▼
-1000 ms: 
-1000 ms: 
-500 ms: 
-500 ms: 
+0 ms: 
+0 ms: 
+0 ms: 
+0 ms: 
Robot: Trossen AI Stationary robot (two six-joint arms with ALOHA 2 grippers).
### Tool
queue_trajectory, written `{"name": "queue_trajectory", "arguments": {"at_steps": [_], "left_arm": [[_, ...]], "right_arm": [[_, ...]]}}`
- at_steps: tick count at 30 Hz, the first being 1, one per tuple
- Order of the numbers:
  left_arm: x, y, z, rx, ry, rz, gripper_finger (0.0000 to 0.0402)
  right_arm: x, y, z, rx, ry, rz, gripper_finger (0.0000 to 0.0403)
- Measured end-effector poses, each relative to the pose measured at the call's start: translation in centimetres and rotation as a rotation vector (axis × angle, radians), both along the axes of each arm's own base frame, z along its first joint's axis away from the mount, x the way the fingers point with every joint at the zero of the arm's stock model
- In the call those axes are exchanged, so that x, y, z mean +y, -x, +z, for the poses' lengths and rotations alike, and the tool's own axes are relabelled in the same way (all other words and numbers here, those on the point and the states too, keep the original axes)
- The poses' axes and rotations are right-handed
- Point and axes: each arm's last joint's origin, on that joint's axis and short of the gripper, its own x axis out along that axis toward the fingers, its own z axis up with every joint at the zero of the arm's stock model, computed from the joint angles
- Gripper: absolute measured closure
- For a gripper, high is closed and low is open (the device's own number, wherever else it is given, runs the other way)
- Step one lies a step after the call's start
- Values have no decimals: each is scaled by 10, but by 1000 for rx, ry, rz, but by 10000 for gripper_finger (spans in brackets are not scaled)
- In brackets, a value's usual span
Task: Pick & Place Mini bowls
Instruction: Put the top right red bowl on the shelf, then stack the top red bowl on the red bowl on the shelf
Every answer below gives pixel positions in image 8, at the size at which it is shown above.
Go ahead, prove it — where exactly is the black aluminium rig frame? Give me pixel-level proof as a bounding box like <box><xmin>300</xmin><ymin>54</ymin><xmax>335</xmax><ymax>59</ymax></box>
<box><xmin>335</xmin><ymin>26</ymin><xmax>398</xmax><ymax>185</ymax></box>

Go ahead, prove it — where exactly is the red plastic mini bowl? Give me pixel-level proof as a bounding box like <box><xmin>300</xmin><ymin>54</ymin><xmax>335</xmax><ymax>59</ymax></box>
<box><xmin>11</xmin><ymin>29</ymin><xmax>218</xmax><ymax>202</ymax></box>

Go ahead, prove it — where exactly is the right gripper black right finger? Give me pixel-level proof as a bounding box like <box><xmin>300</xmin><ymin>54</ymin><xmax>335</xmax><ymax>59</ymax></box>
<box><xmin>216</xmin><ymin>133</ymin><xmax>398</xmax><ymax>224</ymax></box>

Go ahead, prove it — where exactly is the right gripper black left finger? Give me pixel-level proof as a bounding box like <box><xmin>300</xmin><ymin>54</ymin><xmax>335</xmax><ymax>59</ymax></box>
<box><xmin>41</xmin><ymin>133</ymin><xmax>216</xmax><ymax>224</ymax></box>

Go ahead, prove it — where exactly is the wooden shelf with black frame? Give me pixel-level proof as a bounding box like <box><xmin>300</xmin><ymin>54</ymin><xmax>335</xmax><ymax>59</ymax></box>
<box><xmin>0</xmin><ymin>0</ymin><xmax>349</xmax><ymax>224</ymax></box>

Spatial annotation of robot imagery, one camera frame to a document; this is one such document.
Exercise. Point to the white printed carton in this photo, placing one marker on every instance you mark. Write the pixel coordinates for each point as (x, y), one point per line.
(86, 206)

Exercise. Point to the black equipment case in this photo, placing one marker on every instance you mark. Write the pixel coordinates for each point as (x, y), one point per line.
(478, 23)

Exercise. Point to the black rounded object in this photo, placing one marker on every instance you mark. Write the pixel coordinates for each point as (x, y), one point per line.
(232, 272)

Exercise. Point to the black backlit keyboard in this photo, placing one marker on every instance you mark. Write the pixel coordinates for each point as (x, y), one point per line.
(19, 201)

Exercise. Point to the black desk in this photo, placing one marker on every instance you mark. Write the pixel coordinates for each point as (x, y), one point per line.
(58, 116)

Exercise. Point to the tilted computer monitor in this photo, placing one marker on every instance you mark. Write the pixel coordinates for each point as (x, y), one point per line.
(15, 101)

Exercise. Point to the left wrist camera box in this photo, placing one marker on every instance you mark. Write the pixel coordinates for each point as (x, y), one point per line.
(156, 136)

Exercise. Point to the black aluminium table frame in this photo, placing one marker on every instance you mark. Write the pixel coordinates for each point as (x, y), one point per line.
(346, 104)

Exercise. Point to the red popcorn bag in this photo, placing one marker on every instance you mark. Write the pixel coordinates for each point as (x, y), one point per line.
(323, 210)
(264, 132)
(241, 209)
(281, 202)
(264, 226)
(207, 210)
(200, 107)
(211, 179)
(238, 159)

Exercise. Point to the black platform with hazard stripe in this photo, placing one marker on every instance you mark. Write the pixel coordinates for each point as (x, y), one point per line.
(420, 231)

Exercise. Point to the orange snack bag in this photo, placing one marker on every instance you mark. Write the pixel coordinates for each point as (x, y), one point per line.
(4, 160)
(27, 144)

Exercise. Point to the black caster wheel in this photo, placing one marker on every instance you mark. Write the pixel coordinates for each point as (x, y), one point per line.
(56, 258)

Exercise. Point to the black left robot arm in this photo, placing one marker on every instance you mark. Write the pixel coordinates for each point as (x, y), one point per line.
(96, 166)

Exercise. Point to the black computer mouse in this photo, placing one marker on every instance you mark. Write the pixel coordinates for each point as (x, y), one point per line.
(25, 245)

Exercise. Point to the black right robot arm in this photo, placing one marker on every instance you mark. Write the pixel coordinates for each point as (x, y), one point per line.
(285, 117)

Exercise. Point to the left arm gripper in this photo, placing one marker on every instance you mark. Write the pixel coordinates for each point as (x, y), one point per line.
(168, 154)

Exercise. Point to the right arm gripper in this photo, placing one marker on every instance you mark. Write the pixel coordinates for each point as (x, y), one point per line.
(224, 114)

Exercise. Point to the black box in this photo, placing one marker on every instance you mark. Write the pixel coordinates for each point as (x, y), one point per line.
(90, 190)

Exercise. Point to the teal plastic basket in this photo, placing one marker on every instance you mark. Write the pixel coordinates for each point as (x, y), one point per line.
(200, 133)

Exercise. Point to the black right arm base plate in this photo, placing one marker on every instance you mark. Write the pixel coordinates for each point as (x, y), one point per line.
▲
▶ [REQUIRED ACTION] Write every entry out again, exactly as it stands.

▶ [WRITTEN SOLUTION]
-1000 ms: 
-1000 ms: 
-500 ms: 
-500 ms: 
+0 ms: 
+0 ms: 
+0 ms: 
+0 ms: 
Robot: Trossen AI Stationary robot (two six-joint arms with ALOHA 2 grippers).
### Tool
queue_trajectory, written `{"name": "queue_trajectory", "arguments": {"at_steps": [_], "left_arm": [[_, ...]], "right_arm": [[_, ...]]}}`
- at_steps: tick count at 30 Hz, the first being 1, one per tuple
- Order of the numbers:
  left_arm: x, y, z, rx, ry, rz, gripper_finger (0.0000 to 0.0402)
  right_arm: x, y, z, rx, ry, rz, gripper_finger (0.0000 to 0.0403)
- Measured end-effector poses, each relative to the pose measured at the call's start: translation in centimetres and rotation as a rotation vector (axis × angle, radians), both along the axes of each arm's own base frame, z along its first joint's axis away from the mount, x the way the fingers point with every joint at the zero of the arm's stock model
- In the call those axes are exchanged, so that x, y, z mean +y, -x, +z, for the poses' lengths and rotations alike, and the tool's own axes are relabelled in the same way (all other words and numbers here, those on the point and the states too, keep the original axes)
- The poses' axes and rotations are right-handed
- Point and axes: each arm's last joint's origin, on that joint's axis and short of the gripper, its own x axis out along that axis toward the fingers, its own z axis up with every joint at the zero of the arm's stock model, computed from the joint angles
- Gripper: absolute measured closure
- For a gripper, high is closed and low is open (the device's own number, wherever else it is given, runs the other way)
- Step one lies a step after the call's start
- Values have no decimals: each is scaled by 10, but by 1000 for rx, ry, rz, but by 10000 for gripper_finger (spans in brackets are not scaled)
- In brackets, a value's usual span
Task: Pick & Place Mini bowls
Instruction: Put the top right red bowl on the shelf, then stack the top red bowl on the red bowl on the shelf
Every answer below gives pixel positions in image 8, at the size at which it is shown above.
Go ahead, prove it — where exactly is the black aluminium rig frame? Give me pixel-level proof as a bounding box like <box><xmin>300</xmin><ymin>54</ymin><xmax>335</xmax><ymax>59</ymax></box>
<box><xmin>335</xmin><ymin>26</ymin><xmax>398</xmax><ymax>185</ymax></box>

Go ahead, prove it — where exactly is the red plastic mini bowl? Give me pixel-level proof as a bounding box like <box><xmin>300</xmin><ymin>54</ymin><xmax>335</xmax><ymax>59</ymax></box>
<box><xmin>11</xmin><ymin>29</ymin><xmax>218</xmax><ymax>202</ymax></box>

Go ahead, prove it — where exactly is the right gripper black right finger? Give me pixel-level proof as a bounding box like <box><xmin>300</xmin><ymin>54</ymin><xmax>335</xmax><ymax>59</ymax></box>
<box><xmin>216</xmin><ymin>133</ymin><xmax>398</xmax><ymax>224</ymax></box>

Go ahead, prove it — where exactly is the right gripper black left finger? Give me pixel-level proof as a bounding box like <box><xmin>300</xmin><ymin>54</ymin><xmax>335</xmax><ymax>59</ymax></box>
<box><xmin>41</xmin><ymin>133</ymin><xmax>216</xmax><ymax>224</ymax></box>

Go ahead, prove it — where exactly is the wooden shelf with black frame? Give me pixel-level proof as a bounding box like <box><xmin>300</xmin><ymin>54</ymin><xmax>335</xmax><ymax>59</ymax></box>
<box><xmin>0</xmin><ymin>0</ymin><xmax>349</xmax><ymax>224</ymax></box>

Spatial annotation of robot imagery, one camera frame to a document; this is one such document.
Exercise. Point to the white printed carton in this photo, placing one marker on every instance you mark. Write the pixel coordinates for each point as (x, y), one point per line.
(86, 206)

Exercise. Point to the black equipment case in this photo, placing one marker on every instance you mark. Write the pixel coordinates for each point as (x, y), one point per line.
(478, 23)

Exercise. Point to the black rounded object in this photo, placing one marker on every instance you mark. Write the pixel coordinates for each point as (x, y), one point per line.
(232, 272)

Exercise. Point to the black backlit keyboard in this photo, placing one marker on every instance you mark. Write the pixel coordinates for each point as (x, y), one point per line.
(19, 201)

Exercise. Point to the black desk in this photo, placing one marker on every instance you mark. Write the pixel coordinates for each point as (x, y), one point per line.
(58, 116)

Exercise. Point to the tilted computer monitor in this photo, placing one marker on every instance you mark. Write the pixel coordinates for each point as (x, y), one point per line.
(15, 101)

Exercise. Point to the left wrist camera box in this photo, placing one marker on every instance you mark. Write the pixel coordinates for each point as (x, y), one point per line.
(156, 136)

Exercise. Point to the black aluminium table frame in this photo, placing one marker on every instance you mark. Write the pixel coordinates for each point as (x, y), one point per line.
(346, 104)

Exercise. Point to the red popcorn bag in this photo, placing one marker on every instance you mark. Write the pixel coordinates for each point as (x, y), one point per line.
(323, 210)
(264, 132)
(241, 209)
(281, 202)
(264, 226)
(207, 210)
(200, 107)
(211, 179)
(238, 159)

Exercise. Point to the black platform with hazard stripe in this photo, placing one marker on every instance you mark. Write the pixel coordinates for each point as (x, y), one point per line.
(420, 231)

Exercise. Point to the orange snack bag in this photo, placing one marker on every instance you mark. Write the pixel coordinates for each point as (x, y), one point per line.
(4, 160)
(27, 144)

Exercise. Point to the black caster wheel in this photo, placing one marker on every instance you mark. Write the pixel coordinates for each point as (x, y), one point per line.
(56, 258)

Exercise. Point to the black left robot arm in this photo, placing one marker on every instance you mark. Write the pixel coordinates for each point as (x, y), one point per line.
(96, 166)

Exercise. Point to the black computer mouse in this photo, placing one marker on every instance you mark. Write the pixel coordinates for each point as (x, y), one point per line.
(25, 245)

Exercise. Point to the black right robot arm in this photo, placing one marker on every instance you mark. Write the pixel coordinates for each point as (x, y), one point per line.
(285, 117)

Exercise. Point to the left arm gripper in this photo, placing one marker on every instance you mark. Write the pixel coordinates for each point as (x, y), one point per line.
(168, 154)

Exercise. Point to the right arm gripper in this photo, placing one marker on every instance you mark. Write the pixel coordinates for each point as (x, y), one point per line.
(224, 114)

Exercise. Point to the black box in this photo, placing one marker on every instance you mark. Write the pixel coordinates for each point as (x, y), one point per line.
(90, 190)

Exercise. Point to the teal plastic basket in this photo, placing one marker on every instance you mark. Write the pixel coordinates for each point as (x, y), one point per line.
(200, 133)

Exercise. Point to the black right arm base plate in this photo, placing one marker on every instance you mark. Write the pixel coordinates for each point as (x, y), one point per line.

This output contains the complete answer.